> _What to produce_
Line by line, repeat the material below exactly and leave the images out.

═══

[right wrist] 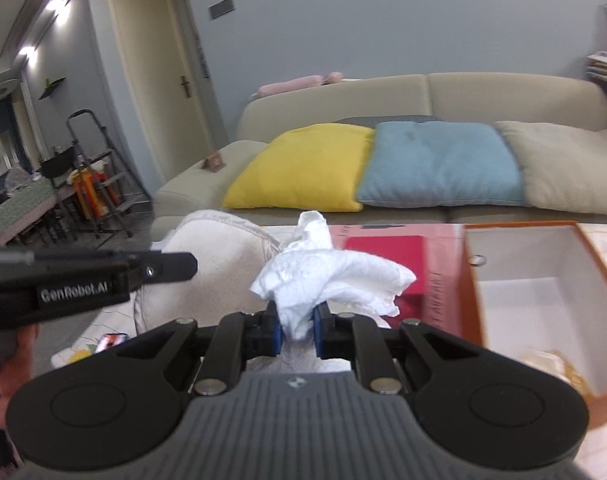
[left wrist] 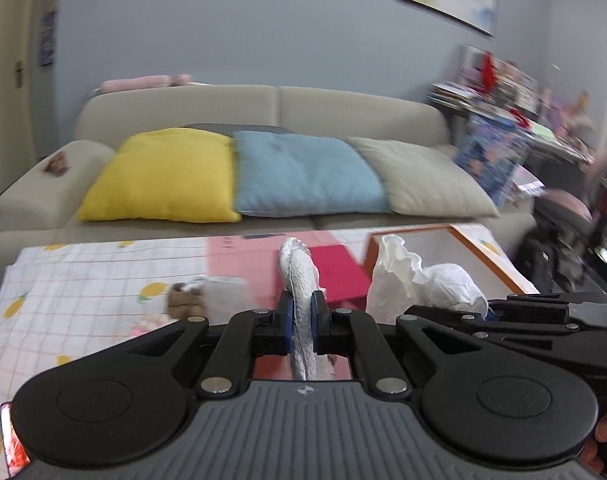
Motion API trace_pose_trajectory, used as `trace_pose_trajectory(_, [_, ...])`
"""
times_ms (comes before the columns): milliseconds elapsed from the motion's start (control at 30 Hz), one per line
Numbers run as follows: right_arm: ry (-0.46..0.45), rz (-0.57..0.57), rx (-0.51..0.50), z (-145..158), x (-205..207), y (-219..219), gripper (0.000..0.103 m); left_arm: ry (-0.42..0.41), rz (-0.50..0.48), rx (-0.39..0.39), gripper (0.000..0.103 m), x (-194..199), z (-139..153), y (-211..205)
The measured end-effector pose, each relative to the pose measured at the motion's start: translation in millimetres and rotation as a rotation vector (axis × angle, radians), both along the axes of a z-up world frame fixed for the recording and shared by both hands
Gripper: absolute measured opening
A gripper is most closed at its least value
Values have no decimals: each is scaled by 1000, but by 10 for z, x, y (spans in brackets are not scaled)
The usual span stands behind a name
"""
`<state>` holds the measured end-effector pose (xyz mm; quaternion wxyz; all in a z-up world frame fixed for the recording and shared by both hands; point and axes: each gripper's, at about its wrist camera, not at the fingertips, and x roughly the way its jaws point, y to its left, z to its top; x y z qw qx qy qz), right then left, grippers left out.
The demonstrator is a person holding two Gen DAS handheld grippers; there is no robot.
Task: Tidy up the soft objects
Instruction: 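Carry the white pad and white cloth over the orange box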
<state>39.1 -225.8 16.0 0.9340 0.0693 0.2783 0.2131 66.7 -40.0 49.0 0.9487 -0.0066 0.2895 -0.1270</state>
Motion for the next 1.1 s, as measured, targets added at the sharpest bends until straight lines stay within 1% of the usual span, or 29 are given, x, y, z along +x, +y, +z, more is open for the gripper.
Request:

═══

> _Answer section_
[right wrist] 
[left wrist] 
Motion API trace_pose_trajectory, used as `trace_pose_trajectory(_, [_, ...])`
"""
times_ms (comes before the columns): milliseconds elapsed from the motion's start (control at 30 Hz), one per line
Numbers run as follows: right_arm: ry (-0.46..0.45), rz (-0.57..0.57), rx (-0.51..0.50), z (-145..158), x (-205..207), y (-219..219), gripper (0.000..0.103 m); left_arm: ry (-0.42..0.41), rz (-0.50..0.48), rx (-0.39..0.39), gripper (0.000..0.103 m), x (-194..199), z (-139..153), y (-211..205)
The measured end-effector pose, each relative to the pose measured at the motion's start: translation in millimetres and rotation as a rotation vector (axis × angle, radians), both along the axes of a z-up world frame fixed for the recording and shared by both hands
Gripper: absolute measured opening
A gripper is most closed at its least value
Values have no decimals: each is scaled by 1000, but by 10 for z, x, y (spans in brackets are not scaled)
The usual span stands behind a name
"""
`<state>` holds the measured end-effector pose (xyz mm; quaternion wxyz; all in a z-up world frame fixed for the recording and shared by both hands; point and axes: each gripper's, at about its wrist camera, not at the fingertips, and x roughly the way its jaws point, y to its left, z to its top; x y z qw qx qy qz), right then left, grippers left out.
The demonstrator is a person holding two Gen DAS handheld grippers; there is no robot.
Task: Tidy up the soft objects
Instruction: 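Carry the white pad and white cloth over the orange box
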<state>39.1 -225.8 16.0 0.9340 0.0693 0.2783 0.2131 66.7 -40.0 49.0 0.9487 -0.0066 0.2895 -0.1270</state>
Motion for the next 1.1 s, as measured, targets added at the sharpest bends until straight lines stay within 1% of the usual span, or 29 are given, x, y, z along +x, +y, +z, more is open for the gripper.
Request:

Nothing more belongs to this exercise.